The beam is long and great for rowers over 6' 1" to get the full movement. We also liked the angled beam as it adds a little extra kick to your workout. But, yes here we go again, two reviewers noted that the seat wasn't as smooth as it perhaps should be - but note, both these users were over 220 lbs so this may be the issue, although the specification states a maximum user weight of 300 lbs. The curved handle is a good feature in our view and the chunky grips help to reduce hand blisters.
The Display/ Monitor
The LCD monitor is easy to read and display all the data necessary to log your progress such as distance, time, speed and strokes etc. But, and bear with us folks, this is a big but - we've had two reviewers experience a similar problem to the guy called Adam who's posted an extensive description on Amazon. This led to the accuracy of the 500 meter split times being called into question due to the alignment of sensors on the flywheel. We've had two reviewers who did not have this problem, but if you're paying a fair sum for a machine you don't expect to see this sort of thing.
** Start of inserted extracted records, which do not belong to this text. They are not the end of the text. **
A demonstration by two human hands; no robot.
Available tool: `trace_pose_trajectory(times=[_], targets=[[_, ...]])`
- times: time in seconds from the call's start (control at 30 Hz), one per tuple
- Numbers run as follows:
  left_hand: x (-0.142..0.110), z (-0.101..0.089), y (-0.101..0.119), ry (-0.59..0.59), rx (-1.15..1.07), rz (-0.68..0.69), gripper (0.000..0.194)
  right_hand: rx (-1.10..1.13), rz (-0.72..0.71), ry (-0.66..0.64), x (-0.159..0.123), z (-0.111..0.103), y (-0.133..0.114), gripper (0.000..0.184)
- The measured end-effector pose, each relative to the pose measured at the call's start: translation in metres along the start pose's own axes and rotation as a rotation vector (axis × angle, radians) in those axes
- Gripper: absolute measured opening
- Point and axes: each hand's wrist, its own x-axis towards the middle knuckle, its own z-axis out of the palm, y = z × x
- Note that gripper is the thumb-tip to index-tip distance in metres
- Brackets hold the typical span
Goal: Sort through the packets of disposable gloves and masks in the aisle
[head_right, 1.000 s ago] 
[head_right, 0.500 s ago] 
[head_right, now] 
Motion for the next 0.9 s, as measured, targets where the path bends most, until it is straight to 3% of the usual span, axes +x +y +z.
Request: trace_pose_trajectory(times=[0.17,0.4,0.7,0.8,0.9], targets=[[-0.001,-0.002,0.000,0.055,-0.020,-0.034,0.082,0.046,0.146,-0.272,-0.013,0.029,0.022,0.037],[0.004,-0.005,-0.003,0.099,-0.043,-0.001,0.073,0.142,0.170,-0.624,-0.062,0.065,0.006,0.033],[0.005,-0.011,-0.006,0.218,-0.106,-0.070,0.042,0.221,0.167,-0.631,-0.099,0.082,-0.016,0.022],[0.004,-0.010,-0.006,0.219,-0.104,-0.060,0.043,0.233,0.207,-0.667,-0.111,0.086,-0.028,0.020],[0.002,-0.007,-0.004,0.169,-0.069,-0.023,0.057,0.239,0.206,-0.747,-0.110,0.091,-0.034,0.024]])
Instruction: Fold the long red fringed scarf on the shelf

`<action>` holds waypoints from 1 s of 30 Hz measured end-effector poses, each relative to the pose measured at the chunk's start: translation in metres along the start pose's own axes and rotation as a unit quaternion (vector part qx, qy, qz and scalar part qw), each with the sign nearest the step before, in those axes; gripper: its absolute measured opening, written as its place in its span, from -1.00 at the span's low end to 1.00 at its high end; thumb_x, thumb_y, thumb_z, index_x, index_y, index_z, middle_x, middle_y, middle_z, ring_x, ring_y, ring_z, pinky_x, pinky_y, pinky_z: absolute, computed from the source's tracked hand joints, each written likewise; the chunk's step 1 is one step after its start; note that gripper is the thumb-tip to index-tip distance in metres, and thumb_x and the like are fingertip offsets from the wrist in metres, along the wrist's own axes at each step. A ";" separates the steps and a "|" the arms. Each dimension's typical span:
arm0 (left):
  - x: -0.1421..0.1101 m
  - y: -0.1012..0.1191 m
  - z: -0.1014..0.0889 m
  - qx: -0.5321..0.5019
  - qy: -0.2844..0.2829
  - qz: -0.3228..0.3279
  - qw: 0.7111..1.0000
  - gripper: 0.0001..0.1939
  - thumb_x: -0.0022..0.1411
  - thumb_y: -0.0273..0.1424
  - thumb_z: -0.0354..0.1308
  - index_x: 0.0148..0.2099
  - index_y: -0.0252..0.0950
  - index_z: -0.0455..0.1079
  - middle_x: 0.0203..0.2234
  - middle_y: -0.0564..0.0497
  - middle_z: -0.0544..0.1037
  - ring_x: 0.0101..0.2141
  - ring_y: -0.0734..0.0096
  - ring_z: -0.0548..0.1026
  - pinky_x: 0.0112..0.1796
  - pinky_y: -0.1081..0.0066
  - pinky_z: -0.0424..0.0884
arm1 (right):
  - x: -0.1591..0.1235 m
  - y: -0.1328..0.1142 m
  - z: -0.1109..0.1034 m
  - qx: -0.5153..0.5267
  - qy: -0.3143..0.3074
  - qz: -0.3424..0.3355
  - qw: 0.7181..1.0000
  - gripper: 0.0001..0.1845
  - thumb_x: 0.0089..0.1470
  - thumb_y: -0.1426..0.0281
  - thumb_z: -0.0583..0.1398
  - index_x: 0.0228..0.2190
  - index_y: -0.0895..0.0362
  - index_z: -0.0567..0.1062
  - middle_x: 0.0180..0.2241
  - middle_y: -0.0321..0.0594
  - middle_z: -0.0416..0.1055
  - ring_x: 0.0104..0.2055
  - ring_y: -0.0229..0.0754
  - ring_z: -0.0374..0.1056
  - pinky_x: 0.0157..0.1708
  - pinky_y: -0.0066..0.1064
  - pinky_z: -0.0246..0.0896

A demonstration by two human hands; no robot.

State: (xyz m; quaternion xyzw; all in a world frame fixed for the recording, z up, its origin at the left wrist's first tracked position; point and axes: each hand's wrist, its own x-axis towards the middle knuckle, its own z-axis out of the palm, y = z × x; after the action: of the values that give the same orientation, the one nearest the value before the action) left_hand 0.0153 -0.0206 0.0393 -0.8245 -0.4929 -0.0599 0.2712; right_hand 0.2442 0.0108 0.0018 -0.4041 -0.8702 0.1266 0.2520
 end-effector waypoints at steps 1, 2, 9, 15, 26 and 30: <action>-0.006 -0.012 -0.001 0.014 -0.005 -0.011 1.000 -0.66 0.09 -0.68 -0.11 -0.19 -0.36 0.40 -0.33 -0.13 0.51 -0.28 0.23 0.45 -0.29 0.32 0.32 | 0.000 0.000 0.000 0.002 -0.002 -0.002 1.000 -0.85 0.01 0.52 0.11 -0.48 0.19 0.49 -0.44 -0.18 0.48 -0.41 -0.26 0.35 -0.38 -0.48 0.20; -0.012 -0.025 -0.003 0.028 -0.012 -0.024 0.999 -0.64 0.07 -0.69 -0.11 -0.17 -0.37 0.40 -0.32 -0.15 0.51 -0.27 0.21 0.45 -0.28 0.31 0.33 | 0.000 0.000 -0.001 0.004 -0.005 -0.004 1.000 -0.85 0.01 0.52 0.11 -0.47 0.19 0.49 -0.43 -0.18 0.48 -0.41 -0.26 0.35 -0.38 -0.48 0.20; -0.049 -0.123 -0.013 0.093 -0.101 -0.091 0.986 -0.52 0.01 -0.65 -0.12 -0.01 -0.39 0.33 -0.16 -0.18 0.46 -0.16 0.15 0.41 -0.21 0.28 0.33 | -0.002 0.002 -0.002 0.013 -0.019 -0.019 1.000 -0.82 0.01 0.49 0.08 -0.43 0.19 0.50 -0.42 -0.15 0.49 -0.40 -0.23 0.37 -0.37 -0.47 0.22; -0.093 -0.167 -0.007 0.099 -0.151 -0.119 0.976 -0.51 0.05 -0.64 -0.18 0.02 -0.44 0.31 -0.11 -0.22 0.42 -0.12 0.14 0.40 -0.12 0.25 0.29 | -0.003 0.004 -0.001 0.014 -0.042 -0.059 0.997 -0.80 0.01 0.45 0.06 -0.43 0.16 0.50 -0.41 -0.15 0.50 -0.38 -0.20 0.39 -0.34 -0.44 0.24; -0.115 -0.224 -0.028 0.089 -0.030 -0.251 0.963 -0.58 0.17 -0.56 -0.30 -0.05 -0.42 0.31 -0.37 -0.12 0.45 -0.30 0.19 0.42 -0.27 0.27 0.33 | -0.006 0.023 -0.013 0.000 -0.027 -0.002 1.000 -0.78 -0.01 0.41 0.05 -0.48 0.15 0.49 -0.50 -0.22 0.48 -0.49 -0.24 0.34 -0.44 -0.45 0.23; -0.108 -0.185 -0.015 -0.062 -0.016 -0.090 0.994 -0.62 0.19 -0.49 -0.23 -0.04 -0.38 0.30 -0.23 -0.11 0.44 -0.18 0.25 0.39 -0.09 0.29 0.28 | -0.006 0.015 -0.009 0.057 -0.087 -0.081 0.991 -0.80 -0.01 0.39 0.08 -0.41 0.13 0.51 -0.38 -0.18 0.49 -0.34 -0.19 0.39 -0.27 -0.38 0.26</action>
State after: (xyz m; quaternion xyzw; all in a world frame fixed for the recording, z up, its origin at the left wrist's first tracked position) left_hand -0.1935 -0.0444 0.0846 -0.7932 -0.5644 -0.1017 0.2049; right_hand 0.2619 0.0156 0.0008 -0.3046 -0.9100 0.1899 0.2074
The Transom comes with a good selection of seventeen pre-set programs including recovery, race-boat and the useful heart-rate controlled programs. The combination of magnetic and air resistance provides 16 levels of resistance with a good range to allow for a relaxed row up to a muscle sapping workout. The monitor is simple to use with one-touch buttons and can easily be controlled when it use. However, unlike others in this price range you cannot store your workout data onto a PC or Smartphone (a la Concept2)
A disappointing rower when you consider how good the Cascade model is in comparison and costing a lot less. Yes, it has the super quiet action that may suit those living in an apartment or where sound is an issue, but it has very little else to recommend - especially when you look at the price tag.